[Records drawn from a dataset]
****************

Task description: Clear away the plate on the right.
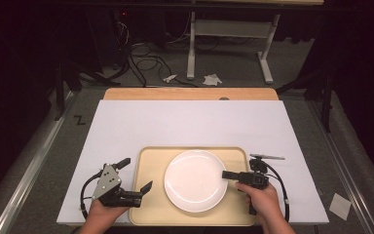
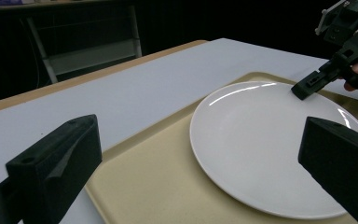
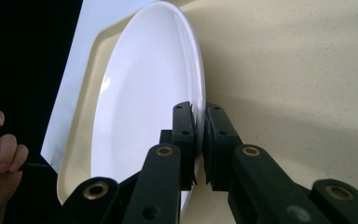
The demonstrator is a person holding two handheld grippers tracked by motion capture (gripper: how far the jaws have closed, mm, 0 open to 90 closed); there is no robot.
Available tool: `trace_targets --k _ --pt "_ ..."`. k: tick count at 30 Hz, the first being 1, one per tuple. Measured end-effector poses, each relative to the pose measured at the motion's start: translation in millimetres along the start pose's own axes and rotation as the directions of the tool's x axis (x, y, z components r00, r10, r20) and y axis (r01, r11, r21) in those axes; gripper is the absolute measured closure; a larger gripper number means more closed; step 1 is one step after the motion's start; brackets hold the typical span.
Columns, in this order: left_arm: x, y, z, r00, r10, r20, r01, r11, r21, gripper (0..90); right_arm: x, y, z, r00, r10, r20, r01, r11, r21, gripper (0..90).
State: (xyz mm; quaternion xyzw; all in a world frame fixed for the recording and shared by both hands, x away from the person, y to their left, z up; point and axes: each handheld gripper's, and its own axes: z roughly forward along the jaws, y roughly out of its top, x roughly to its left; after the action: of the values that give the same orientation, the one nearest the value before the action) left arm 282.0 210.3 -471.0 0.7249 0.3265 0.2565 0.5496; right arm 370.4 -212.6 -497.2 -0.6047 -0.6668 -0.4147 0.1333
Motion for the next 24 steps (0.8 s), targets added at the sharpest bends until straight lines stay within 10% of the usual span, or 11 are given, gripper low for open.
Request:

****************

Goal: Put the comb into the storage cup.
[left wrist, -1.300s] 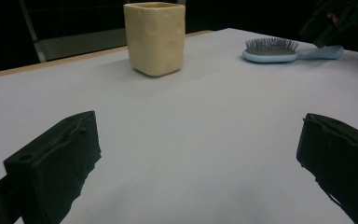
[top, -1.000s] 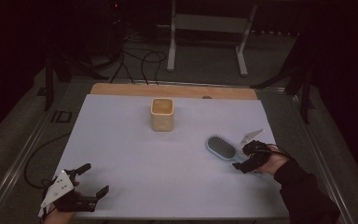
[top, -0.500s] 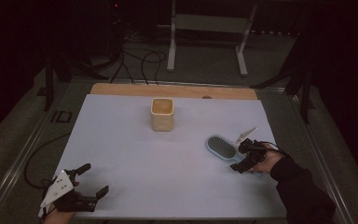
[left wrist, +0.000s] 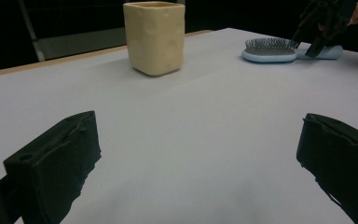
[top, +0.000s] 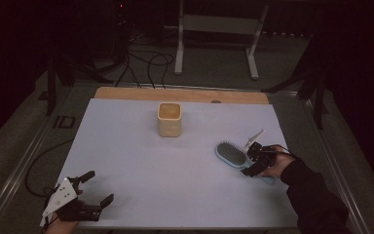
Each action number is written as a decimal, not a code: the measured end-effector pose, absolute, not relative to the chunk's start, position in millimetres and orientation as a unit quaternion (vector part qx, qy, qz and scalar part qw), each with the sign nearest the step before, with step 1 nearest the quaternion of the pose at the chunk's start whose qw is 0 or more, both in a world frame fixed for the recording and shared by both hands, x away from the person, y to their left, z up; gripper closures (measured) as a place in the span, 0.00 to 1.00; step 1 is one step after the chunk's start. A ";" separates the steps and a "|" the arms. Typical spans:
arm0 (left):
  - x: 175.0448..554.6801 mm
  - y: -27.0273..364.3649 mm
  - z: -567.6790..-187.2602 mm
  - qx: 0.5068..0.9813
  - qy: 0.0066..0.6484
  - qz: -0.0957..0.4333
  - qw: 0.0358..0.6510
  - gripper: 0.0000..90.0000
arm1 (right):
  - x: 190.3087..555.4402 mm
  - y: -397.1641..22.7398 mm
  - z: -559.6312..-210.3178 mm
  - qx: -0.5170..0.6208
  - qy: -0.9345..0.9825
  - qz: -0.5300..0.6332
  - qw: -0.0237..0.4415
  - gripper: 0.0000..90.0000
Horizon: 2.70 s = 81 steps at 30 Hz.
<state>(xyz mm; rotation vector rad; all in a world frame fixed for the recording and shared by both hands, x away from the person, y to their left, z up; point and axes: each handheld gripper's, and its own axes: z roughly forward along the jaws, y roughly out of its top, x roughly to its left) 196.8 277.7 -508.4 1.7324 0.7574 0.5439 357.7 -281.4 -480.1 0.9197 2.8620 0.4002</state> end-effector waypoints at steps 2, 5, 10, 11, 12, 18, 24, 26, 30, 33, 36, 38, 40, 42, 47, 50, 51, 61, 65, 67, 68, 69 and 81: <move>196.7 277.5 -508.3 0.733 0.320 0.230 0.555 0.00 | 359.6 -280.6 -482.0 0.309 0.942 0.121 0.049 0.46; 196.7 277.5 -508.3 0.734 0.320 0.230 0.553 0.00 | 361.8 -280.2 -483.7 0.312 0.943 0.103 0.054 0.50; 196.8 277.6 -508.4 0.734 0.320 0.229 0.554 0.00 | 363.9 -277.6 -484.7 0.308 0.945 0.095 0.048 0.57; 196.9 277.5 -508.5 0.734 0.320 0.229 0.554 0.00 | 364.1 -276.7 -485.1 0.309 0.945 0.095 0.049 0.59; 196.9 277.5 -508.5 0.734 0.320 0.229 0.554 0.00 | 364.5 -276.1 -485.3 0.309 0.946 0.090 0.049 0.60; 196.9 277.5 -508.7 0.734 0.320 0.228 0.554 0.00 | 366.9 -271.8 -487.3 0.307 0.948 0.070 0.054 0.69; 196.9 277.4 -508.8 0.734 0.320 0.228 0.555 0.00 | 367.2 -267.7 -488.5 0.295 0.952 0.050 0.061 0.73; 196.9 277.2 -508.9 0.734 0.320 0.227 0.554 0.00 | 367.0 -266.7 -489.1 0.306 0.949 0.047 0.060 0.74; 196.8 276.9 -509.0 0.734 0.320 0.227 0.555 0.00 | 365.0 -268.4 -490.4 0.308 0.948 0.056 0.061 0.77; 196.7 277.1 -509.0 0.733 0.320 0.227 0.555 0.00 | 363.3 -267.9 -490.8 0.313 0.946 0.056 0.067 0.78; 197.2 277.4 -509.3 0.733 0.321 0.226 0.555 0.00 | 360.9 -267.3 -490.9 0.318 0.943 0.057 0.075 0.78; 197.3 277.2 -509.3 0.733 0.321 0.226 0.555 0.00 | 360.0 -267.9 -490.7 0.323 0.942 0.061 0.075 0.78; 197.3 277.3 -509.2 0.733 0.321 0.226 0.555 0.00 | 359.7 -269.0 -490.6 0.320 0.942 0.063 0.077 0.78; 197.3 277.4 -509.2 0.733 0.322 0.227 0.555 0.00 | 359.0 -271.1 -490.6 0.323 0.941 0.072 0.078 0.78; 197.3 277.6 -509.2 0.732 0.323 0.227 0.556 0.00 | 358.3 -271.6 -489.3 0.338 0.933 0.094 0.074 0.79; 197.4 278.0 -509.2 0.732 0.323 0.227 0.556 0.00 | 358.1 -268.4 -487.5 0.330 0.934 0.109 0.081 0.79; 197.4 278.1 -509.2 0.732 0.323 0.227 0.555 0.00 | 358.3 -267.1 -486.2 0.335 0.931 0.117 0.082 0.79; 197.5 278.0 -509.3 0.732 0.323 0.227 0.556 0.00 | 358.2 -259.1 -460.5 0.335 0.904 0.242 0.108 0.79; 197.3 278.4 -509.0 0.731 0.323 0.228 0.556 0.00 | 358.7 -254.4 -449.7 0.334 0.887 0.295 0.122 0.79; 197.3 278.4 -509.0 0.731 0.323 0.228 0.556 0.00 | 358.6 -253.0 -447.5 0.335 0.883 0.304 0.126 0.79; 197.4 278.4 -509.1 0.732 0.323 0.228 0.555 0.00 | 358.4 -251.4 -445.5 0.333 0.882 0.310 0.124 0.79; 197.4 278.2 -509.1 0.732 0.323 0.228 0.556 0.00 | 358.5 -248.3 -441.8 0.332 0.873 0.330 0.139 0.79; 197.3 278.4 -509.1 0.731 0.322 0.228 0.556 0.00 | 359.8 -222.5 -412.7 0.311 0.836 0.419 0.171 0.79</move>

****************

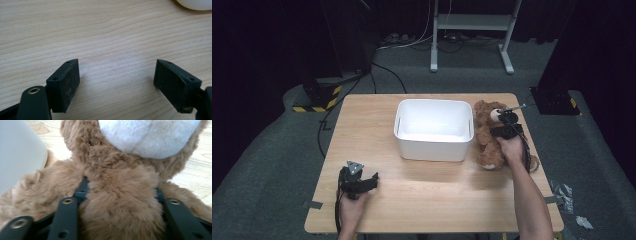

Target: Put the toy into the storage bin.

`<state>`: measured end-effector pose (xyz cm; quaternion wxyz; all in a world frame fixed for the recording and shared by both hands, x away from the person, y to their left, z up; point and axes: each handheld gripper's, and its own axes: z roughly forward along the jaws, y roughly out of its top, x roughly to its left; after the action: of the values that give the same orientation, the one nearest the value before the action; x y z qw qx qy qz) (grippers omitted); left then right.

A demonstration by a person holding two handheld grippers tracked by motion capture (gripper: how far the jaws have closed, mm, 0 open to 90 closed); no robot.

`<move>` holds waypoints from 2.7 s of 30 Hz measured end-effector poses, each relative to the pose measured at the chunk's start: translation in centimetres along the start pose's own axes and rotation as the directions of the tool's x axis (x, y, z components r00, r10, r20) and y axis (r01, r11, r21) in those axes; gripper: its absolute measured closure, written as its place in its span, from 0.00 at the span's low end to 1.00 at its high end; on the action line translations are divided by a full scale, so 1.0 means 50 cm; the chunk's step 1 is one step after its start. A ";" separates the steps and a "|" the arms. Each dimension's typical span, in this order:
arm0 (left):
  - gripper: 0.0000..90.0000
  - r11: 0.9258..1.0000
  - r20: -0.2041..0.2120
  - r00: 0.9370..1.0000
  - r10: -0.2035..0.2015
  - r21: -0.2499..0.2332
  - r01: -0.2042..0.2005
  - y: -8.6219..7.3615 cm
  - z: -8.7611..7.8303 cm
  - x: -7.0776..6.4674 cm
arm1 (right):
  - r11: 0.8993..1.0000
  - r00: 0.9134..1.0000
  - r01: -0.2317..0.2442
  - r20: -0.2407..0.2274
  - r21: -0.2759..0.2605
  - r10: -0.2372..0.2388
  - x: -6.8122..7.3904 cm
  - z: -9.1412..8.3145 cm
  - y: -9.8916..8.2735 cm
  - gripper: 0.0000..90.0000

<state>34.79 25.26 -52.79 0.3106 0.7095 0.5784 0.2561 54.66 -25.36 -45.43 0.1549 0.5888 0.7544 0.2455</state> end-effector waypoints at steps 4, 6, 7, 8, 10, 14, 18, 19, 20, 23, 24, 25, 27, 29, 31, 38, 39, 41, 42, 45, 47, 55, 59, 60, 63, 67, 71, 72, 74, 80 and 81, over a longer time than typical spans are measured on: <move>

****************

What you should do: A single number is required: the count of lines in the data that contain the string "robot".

Written solution: 2